Now, you will say: when you are dealing with commoditised products, the lowest price is always the best. Not so. A lot else comes into play, including service and availability. What’s really interesting is when you bring something new to market and there is no real direct price comparison. This is when it becomes a brain game.

A lot of people assume that because the old price was X, or the most direct comparison was Y, then you have to price at X. The best guy I ever met at changing this perception is now the CEO of Motorola. But back when I knew him he was selling telco network software and he never started any sales conversation with a price book.

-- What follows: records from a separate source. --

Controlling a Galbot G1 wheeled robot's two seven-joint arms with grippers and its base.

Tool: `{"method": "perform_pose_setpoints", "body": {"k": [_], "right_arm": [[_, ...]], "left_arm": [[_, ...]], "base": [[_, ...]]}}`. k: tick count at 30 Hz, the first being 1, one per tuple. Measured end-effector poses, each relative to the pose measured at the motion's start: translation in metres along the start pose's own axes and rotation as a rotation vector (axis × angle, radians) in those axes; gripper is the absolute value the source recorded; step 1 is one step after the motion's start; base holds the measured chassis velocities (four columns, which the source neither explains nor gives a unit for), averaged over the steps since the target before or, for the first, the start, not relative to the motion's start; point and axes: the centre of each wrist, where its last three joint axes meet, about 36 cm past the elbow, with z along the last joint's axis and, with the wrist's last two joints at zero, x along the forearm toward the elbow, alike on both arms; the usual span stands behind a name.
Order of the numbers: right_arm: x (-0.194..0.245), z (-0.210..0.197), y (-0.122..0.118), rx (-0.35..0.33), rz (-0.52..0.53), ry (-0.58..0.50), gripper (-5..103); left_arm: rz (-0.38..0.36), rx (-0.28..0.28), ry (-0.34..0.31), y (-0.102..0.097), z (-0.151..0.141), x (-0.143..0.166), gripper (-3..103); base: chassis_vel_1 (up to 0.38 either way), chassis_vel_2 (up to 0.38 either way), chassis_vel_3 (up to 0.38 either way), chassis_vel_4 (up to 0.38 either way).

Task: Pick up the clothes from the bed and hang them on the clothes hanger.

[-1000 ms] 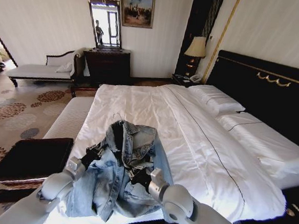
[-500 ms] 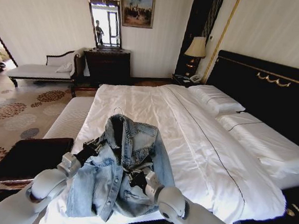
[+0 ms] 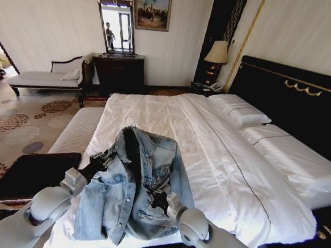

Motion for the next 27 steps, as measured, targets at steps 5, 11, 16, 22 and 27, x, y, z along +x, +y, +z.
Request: {"method": "perform_pose_setpoints", "body": {"k": [5,11,16,22,27], "right_arm": [[0.005,-0.004,-0.006,0.02,0.025,-0.015,33],[0.025,0.0,-0.009,0.083,0.056,-0.029,55],[0.04,-0.008,-0.01,0.135,0.088,-0.087,71],[0.036,-0.055,-0.032,0.223,0.164,-0.247,93],[0.022,-0.088,-0.048,0.282,0.186,-0.334,100]], "left_arm": [[0.002,-0.015,-0.01,0.0,0.0,0.002,19],[0.001,-0.029,-0.016,0.001,0.0,0.001,19],[0.0,-0.039,-0.014,0.002,0.003,0.001,19],[0.01,-0.058,-0.01,-0.004,0.009,0.002,19],[0.024,-0.059,-0.005,-0.009,0.011,0.002,19]], "base": [[0.0,0.0,0.0,0.0],[0.0,0.0,0.0,0.0],[0.0,0.0,0.0,0.0],[0.0,0.0,0.0,0.0],[0.0,0.0,0.0,0.0]]}}
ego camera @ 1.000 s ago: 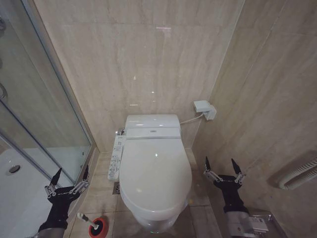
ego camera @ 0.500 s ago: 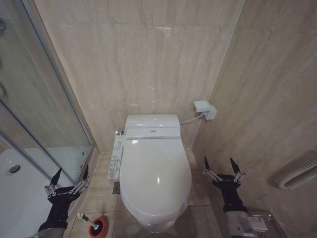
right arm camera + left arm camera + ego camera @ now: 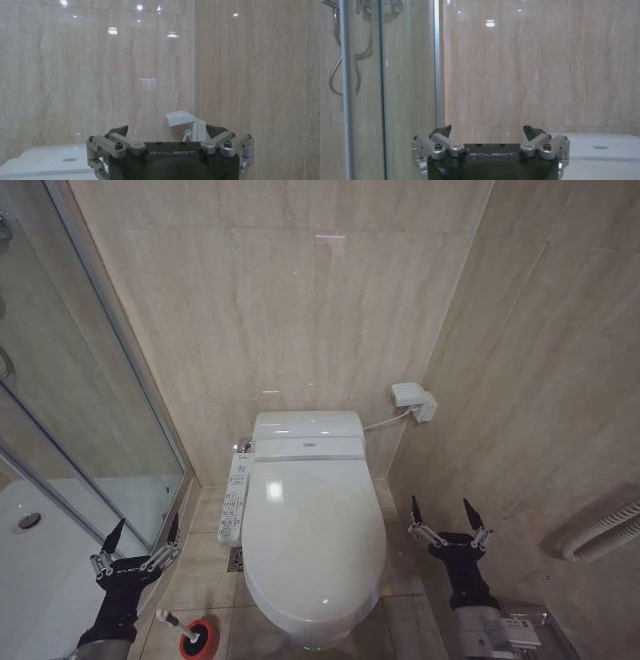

Instead, he based his pricing on what benefit the customer would get from buying his software. Time and again he came back with pricing that his colleagues just couldn’t match, even though they were selling exactly the same product.

If you know your customer and what the real pressure points are, pricing becomes massively less relevant. In service industries this is particularly crucial. For example, how much do you charge per hour or per day? Or do you start from the basis that the job is worth so much to the customer?

All this is a far cry from the good old days of the 1960s when inflation was ever-present and traditional wisdom – in the UK anyway – was to add 5 per cent on top of inflation to your sales price. 

You would probably check that your competition was doing the same thing (tut-tut!), but on the whole this method worked.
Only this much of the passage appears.